In 1929 the satellite group associated with the journal Le Grand Jeu, including Roger Gilbert-Lecomte, Maurice Henry and the Czech painter Josef Sima,
was ostracized. Also in February, Breton asked Surrealists to assess
their "degree of moral competence", and theoretical refinements included
in the second manifeste du surréalisme excluded anyone reluctant to commit to collective action, a list which included Leiris, Georges Limbour, Max Morise, Baron, Queneau, Prévert, Desnos, Masson and Boiffard. Excluded members launched a counterattack, sharply criticizing Breton in the pamphlet Un Cadavre, which featured a picture of Breton wearing a crown of thorns. The pamphlet drew upon an earlier act of subversion by likening Breton to Anatole France, whose unquestioned value Breton had challenged in 1924.
In hindsight, the disunion of 1929-30 and the effects of Un Cadavre
had very little negative impact upon Surrealism as Breton saw it, since
core figures such as Aragon, Crevel, Dalí and Buñuel remained true the
idea of group action, at least for the time being. The success (or at
least the controversy) of Dalí and Buñuel's film L'Age d'Or
in December 1930 had a regenerative effect, drawing a number of new
recruits, and encouraging countless new artistic works the following
year and throughout the 1930s.
Disgruntled surrealists moved to the periodical Documents, edited by Georges Bataille, whose anti-idealist materialism formed a hybrid Surrealism intending to expose the base instincts of humans.[6][32] To the dismay of many, Documents fizzled out in 1931, just as Surrealism seemed to be gathering more steam.
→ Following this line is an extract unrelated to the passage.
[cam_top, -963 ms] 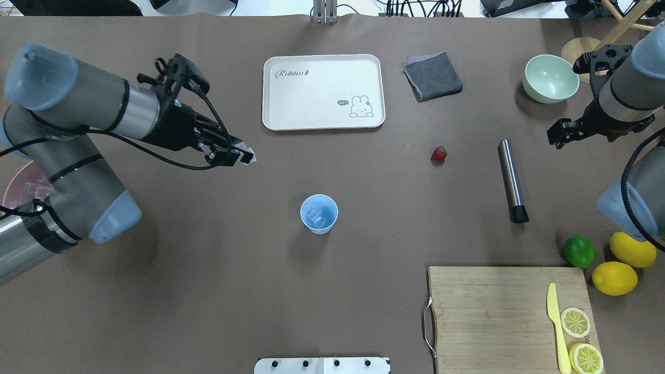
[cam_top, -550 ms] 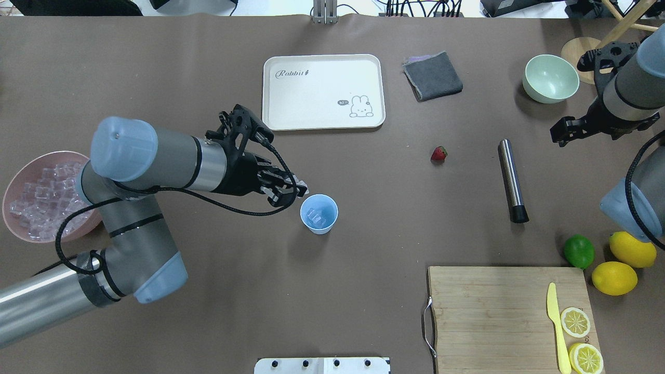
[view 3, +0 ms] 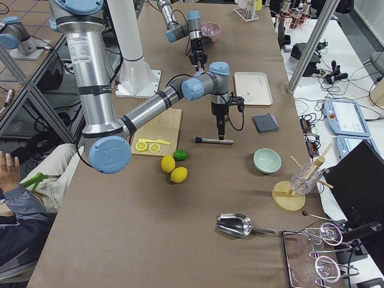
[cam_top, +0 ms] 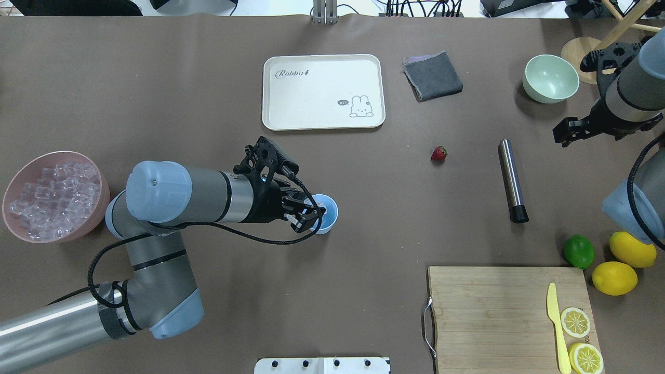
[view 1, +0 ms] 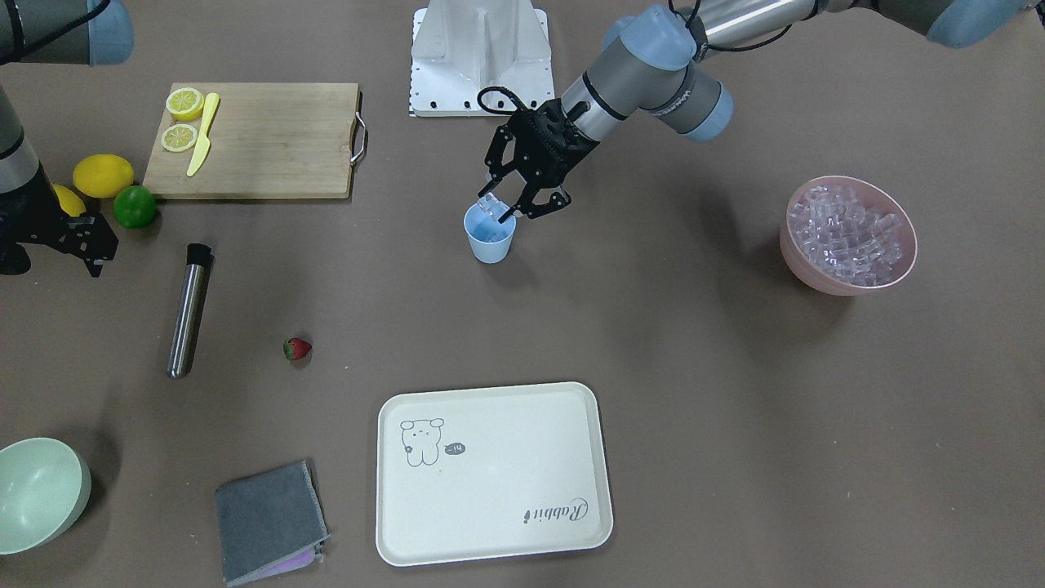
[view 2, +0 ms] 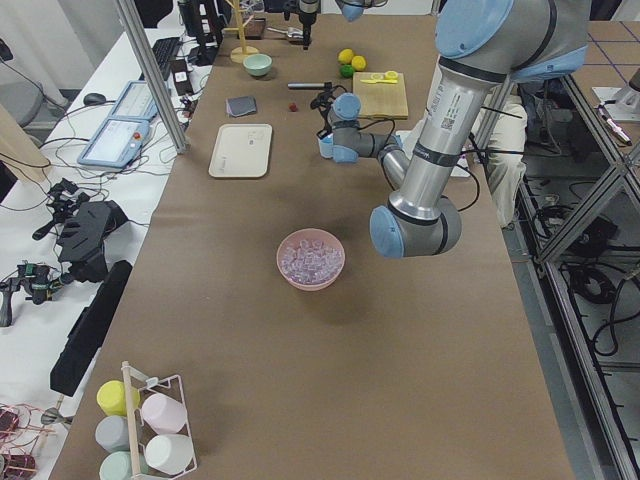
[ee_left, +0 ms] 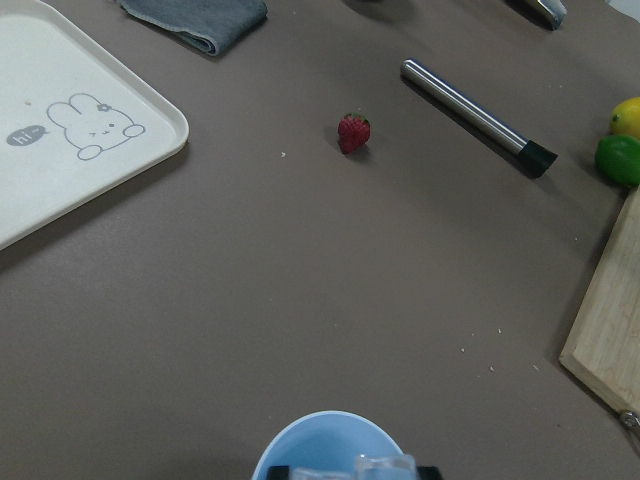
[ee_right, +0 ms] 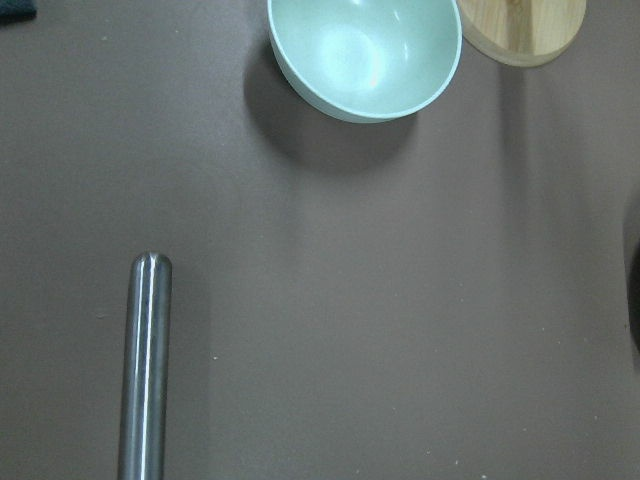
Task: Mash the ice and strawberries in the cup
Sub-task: 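Open the left gripper over the blue cup to drop the ice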
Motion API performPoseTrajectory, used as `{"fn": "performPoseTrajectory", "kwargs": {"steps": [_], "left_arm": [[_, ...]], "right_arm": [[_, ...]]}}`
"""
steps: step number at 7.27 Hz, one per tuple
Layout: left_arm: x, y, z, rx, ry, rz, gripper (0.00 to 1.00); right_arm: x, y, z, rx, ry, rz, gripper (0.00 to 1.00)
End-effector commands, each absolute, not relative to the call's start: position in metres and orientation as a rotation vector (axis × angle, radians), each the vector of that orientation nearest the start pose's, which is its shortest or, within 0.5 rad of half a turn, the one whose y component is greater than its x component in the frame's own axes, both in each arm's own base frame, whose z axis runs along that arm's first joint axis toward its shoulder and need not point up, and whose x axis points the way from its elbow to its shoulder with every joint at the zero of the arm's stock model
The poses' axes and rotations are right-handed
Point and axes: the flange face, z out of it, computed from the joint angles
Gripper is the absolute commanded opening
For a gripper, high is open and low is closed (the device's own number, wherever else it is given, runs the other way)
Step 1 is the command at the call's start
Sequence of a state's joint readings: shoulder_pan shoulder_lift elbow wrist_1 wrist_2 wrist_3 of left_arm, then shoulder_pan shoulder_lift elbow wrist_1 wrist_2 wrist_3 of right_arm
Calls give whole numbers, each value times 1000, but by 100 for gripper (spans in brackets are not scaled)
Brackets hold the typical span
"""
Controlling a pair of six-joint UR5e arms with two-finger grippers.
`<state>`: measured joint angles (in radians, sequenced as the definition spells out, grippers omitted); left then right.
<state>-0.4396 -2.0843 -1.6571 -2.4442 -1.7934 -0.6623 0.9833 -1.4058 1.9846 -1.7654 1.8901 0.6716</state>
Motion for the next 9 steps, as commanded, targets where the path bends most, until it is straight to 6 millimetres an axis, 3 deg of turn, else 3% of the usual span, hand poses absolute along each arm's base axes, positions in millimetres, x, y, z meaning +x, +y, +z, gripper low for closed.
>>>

There were a number of reconciliations after this period of disunion,
such as between Breton and Bataille, while Aragon left the group after
committing himself to the French Communist Party
in 1932. More members were ousted over the years for a variety of
infractions, both political and personal, while others left of to pursue
creativity of their own style.
By the end of World War II the surrealist group led by André Breton
decided to explicitly embrace anarchism. In 1952 Breton wrote "It was in
the black mirror of anarchism that surrealism first recognised itself."[33] "Breton was consistent in his support for the francophone Anarchist Federation and he continued to offer his solidarity after the Platformists
supporting Fontenis transformed the FA into the Fédération Communiste
Libertaire. He was one of the few intellectuals who continued to offer
his support to the FCL during the Algerian war when the FCL suffered
severe repression and was forced underground. He sheltered Fontenis
whilst he was in hiding. He refused to take sides on the splits in the
French anarchist movement and both he and Peret expressed solidarity as
well with the new Fédération anarchiste set up by the synthesist anarchists and worked in the Antifascist Committees of the 60s alongside the FA."[33]